Não tenho nenhuma filiação político-partidária. Não terei o menor problema de me posicionar em outros momentos se for em defesa dos direitos humanos e da vida, contra as desigualdades, a favor da ciência e da educação. Espero que, em uma instituição como o Insper, os colaboradores e alunos consigam debater e atuar de maneira democrática.
Que análise faz do primeiro mês do governo Lula no que diz respeito à educação?
Tem um desafio importante, porque há restrições orçamentárias complexas. O orçamento em educação, ciência e tecnologia atingiu os menores patamares possíveis. Promessas demais podem acabar não sendo cumpridas, porque tem a dificuldade do orçamento e também a de se ter um Congresso com uma oposição relevante. Por outro lado, vejo os primeiros movimentos positivamente. As pessoas que têm sido indicadas são capacitadas.
Marcelo Knobel
Qual diagnóstico o sr. faz do ensino superior no País?
Tem alguns problemas que ainda não foram bem debatidos e são estruturais. Aproximadamente 20% dos jovens de 18 a 24 anos estão em um curso universitário. Desses, 77% estão em instituições privadas. Das quais, aproximadamente metade com fins de lucro. Não há outro país no mundo que tenha um setor com fins lucrativos tão forte.
Ter fins lucrativos é o que leva à má qualidade no ensino superior privado?
Não posso generalizar, mas tem a sua parcela de contribuição. A lógica nessas instituições é a busca de minimização de custos e aumento de matrículas. É uma lógica que vai um pouco contra, em alguns momentos, a busca da qualidade. Mas um aspecto mais preocupante é o crescimento quase exponencial nas matrículas de cursos à distância, que, em grande maioria, tem qualidade duvidosa. Temos de repensar o Sinaes (Sistema Nacional de Avaliação da Educação Superior), verificar se as instituições estão cumprindo com a missão de formar jovens de maneira adequada. Fora isso, temos, do lado público, instituições de excelente qualidade, mas que estão sofrendo com problemas de infraestrutura, falta de recursos, falta de reposição de quadros. Laboratórios que não estão conseguindo continuar porque não têm recursos. E os salários estão defasados. É uma situação dramática.
O que diria para quem afirmar que o sr. abandonou a luta da universidade pública?

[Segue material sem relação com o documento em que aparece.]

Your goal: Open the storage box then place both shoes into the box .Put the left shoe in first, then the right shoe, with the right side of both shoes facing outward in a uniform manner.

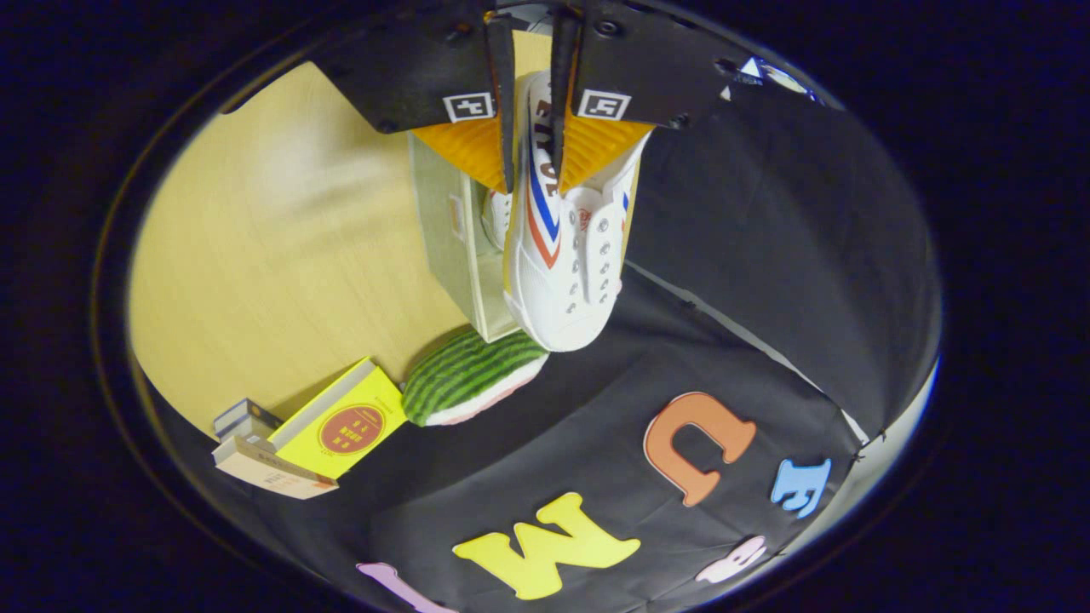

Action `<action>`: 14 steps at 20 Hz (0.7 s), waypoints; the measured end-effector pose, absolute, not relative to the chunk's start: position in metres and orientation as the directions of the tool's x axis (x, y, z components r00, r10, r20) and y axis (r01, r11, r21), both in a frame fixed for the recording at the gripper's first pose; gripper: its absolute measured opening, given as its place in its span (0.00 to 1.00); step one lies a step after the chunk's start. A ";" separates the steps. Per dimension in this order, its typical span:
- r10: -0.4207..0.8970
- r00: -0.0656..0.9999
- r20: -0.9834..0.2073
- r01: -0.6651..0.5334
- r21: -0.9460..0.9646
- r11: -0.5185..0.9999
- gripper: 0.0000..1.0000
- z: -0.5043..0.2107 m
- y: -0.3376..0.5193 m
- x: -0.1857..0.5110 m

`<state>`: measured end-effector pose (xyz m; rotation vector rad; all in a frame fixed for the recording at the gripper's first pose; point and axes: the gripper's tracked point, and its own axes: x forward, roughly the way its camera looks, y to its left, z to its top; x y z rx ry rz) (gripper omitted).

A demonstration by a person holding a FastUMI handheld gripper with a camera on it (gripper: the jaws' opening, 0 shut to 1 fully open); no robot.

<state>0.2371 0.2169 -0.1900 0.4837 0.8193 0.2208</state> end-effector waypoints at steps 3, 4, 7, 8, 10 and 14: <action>0.325 0.703 -0.633 0.016 0.471 0.882 0.23 -0.202 0.220 0.243; 0.311 0.715 -0.626 0.017 0.461 0.887 0.23 -0.204 0.219 0.245; 0.279 0.744 -0.607 0.028 0.446 0.895 0.24 -0.209 0.216 0.248; 0.295 0.763 -0.575 0.002 0.458 0.889 0.26 -0.204 0.217 0.247; 0.269 0.836 -0.478 -0.036 0.442 0.896 0.63 -0.186 0.210 0.247; 0.233 0.859 -0.456 -0.047 0.384 0.922 1.00 -0.190 0.204 0.236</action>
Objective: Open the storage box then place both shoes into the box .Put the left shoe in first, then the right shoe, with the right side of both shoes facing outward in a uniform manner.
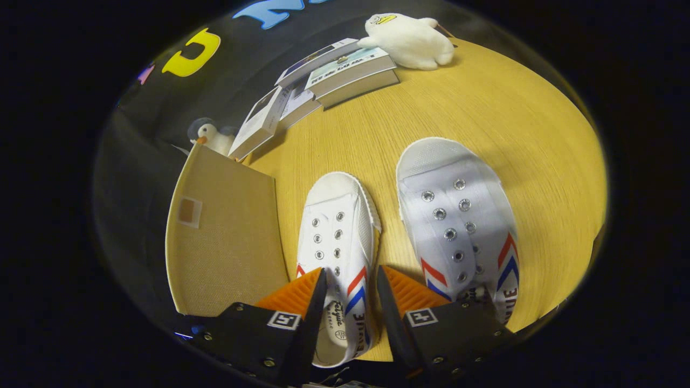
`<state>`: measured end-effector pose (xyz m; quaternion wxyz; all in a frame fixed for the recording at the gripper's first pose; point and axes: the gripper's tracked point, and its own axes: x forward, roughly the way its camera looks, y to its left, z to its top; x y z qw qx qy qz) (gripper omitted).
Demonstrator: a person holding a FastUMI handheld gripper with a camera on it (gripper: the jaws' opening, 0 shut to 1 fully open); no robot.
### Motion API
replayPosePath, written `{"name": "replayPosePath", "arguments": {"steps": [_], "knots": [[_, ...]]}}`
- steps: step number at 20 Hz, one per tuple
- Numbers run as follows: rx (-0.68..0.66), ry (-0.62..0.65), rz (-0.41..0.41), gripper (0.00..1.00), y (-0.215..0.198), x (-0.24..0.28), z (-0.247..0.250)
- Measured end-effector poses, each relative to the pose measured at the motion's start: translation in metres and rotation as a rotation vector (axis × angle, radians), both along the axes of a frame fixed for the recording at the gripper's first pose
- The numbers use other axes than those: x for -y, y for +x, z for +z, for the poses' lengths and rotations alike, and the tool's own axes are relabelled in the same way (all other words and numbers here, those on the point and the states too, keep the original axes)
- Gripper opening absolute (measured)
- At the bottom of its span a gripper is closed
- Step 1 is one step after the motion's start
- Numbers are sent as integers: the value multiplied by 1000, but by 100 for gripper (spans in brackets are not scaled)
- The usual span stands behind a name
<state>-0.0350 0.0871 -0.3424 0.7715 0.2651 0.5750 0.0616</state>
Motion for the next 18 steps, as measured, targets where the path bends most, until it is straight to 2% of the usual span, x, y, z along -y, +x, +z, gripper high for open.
{"name": "replayPosePath", "arguments": {"steps": [1, 2, 3, 5, 6, 11, 18], "knots": [[-14, 0, -13, 48, -3, -2, -1], [-24, 9, -27, 32, -2, -2, -3], [-31, 20, -33, 29, -3, -1, -1], [-37, -20, -49, 29, -6, 11, -1], [-46, -3, -53, 3, -9, 11, 0], [-56, 9, -44, 3, -7, 7, 8], [39, 81, -54, 3, 26, 2, 73]]}}
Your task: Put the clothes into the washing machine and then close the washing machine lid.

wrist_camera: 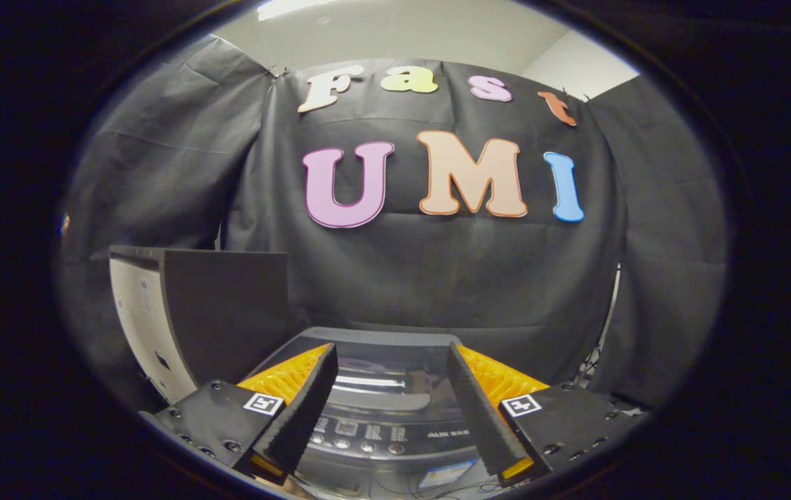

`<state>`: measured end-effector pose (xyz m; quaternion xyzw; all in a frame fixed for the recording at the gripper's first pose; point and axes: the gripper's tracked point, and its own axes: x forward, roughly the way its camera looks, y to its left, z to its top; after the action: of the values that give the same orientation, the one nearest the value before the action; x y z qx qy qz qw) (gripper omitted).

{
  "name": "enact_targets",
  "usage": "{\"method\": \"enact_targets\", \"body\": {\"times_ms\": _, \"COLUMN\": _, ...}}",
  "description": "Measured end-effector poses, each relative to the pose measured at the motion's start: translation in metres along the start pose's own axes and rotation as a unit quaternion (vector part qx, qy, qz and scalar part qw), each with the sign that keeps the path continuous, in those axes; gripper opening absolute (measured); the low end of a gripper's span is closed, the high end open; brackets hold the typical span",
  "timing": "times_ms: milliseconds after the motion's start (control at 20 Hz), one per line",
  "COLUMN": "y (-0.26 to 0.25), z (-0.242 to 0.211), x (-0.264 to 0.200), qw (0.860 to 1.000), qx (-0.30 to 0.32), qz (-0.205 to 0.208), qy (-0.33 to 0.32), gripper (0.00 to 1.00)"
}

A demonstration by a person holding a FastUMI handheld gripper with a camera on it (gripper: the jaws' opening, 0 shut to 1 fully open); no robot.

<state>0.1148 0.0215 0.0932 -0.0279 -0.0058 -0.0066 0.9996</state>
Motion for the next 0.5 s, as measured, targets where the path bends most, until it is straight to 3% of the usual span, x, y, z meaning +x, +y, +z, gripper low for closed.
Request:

Não abandonei. Vou continuar ligado à Unicamp. Nesse momento, pedi licença. Mas o caso como o do Insper é interessante. Temos de ver de que maneira podemos servir o público. Temos um terceiro setor no País absolutamente fundamental, que atua para o bem público. Universidades estão se formando nesse modelo e tem na própria missão servir ao País: melhorar políticas públicas, avaliar políticas públicas, fazer pesquisas aplicadas para o desenvolvimento do País. A missão é a mesma: contribuir para termos um País melhor.
Os acionistas de referência da Americanas, Jorge Paulo Lemann, Marcel Telles e Beto Sicupira, foram sócios do Insper e hoje estão no centro do escândalo da empresa. Sendo o Insper uma instituição que forma executivos que vão estar à frente das grandes empresas brasileiras, como acha que se deve trabalhar a questão de ética na instituição para evitar problemas como, por exemplo, falta de transparência nas companhias? Como a instituição pensa isso?
O Insper é uma instituição independente, sem fins lucrativos. Ela contou com o apoio dessas pessoas e de outras. Faz parte da instituição trabalhar para desenvolver um espírito ético, crítico, formar profissionais competentes para que esse tipo de situação não ocorra. É esse espírito de discussão e formação que uma instituição como Insper deve ter. Esses assuntos devem ser discutidos com os estudantes, entre os professores, com a direção, para tentar tirar lições para que não se repitam esses tipos de casos.